Microsoft To Support Oracle On Azure Cloud

Microsoft and Oracle have confirmed that the two rivals are working together in the cloud. Oracle’s database will be available and supported on Microsoft’s Hyper-V virtualisation platform, as well as  the Microsoft Azure cloud service – alongside the competing Microsoft SQL Server.

The announcement, made yesterday in a California-time conference call, laid out terms of an agreement to support Oracle’s database and middleware on Microsoft Azure and on the Hyper-V virtualisation system which underpins it.

The two companies have, of course, always co-operated behind the scenes, and they will also continue to compete as Oracle will continue with its own hypervisor and cloud.

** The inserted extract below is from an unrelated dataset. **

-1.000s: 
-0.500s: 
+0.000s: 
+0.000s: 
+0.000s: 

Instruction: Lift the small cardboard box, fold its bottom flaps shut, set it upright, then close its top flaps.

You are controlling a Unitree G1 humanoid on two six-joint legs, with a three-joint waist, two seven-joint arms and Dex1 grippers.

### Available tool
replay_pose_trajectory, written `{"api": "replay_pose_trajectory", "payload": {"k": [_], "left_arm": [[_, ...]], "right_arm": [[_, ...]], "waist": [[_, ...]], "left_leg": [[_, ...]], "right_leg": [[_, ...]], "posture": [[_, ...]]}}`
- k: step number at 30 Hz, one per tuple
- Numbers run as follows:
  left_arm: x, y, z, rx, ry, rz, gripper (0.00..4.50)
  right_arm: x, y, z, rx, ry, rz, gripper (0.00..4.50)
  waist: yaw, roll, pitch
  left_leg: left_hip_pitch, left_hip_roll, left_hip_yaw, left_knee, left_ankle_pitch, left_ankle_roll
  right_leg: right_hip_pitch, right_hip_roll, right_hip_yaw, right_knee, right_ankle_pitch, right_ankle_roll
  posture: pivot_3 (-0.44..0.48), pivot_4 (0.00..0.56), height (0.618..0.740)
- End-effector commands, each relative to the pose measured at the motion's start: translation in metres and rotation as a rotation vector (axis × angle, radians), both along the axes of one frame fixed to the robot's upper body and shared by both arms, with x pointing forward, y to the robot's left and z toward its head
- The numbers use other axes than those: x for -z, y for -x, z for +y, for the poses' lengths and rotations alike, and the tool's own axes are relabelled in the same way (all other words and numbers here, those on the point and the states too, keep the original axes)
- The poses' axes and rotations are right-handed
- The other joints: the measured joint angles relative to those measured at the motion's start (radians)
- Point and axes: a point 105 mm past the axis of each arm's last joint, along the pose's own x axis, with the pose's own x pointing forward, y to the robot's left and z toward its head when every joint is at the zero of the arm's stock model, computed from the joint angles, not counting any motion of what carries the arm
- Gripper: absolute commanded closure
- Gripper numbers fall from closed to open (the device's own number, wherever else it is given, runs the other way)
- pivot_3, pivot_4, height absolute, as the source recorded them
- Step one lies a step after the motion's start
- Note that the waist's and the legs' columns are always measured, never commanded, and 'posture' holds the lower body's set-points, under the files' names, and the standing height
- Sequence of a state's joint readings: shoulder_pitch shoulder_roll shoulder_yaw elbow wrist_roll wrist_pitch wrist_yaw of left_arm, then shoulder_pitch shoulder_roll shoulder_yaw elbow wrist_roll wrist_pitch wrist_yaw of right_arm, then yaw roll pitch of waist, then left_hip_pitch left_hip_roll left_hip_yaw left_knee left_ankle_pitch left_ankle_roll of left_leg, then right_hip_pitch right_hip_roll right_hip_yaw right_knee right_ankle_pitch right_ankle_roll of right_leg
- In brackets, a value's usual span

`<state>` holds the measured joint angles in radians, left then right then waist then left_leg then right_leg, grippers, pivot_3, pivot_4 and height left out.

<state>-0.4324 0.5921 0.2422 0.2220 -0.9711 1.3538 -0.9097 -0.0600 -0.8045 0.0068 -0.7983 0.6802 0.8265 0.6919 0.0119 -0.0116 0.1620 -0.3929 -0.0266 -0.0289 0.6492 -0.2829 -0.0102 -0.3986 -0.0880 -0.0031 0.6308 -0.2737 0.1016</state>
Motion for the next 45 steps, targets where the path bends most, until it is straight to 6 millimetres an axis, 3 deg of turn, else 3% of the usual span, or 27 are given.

Behind the scenes is not enough

“In the world of cloud computing, I think behind-the-scenes collaboration is not enough,” said Microsoft chief executive Steve Ballmer (pictured) on the conference call with Oracle’s Mark Hurd (further down the page).

To allow the Oracle database to run, Microsoft will offer Oracle’s Java  and WebLogic middleware on Hyper-V. Until now, the Oracle software has had to run on bare-metal Windows machines, limiting it to old-fashioned installations at Microsoft-based IT departments.

Oracle’s 12c database is optimised for virtualisation and the cloud, and is presumably covered by the agreement, although the two companies did not specify it in their announcement.

The announcement should allow Oracle to address more customers. Oracle has its own VM virtualastion plattform, based on the open source Xen hypervisor, but Microsoft’s Hyper-V is doing best against the market leader VMware. While VMware is reported to run on more than half the virtualised x86 chips out there, Microsoft’s Hyper-V is apparently pushing towards a one-third share.

Meanwhile, the deal should also help make Microsoft’s Azure look a lot more serious as a cloud platform. It is lagging the leader, Amazon Web Services, which has supported Oracle databases for a long while.

As another enabler to the deal, Oracle’s own Linux version will be supported runs on Azure, which is very much a Windows-centric cloud. It’s not the first Linux in there – Microsoft already supports its favourite SUSE and the market leader Ubuntu.

Oracle and Microsoft have been rivals for a very long while, and Microsoft usually positions SQL Server as a strong low-cost alternative to Oracle. Ballmer emphasised that the competition will continue, in the call:  “A lot has happened, but we are going to continue to compete in areas.”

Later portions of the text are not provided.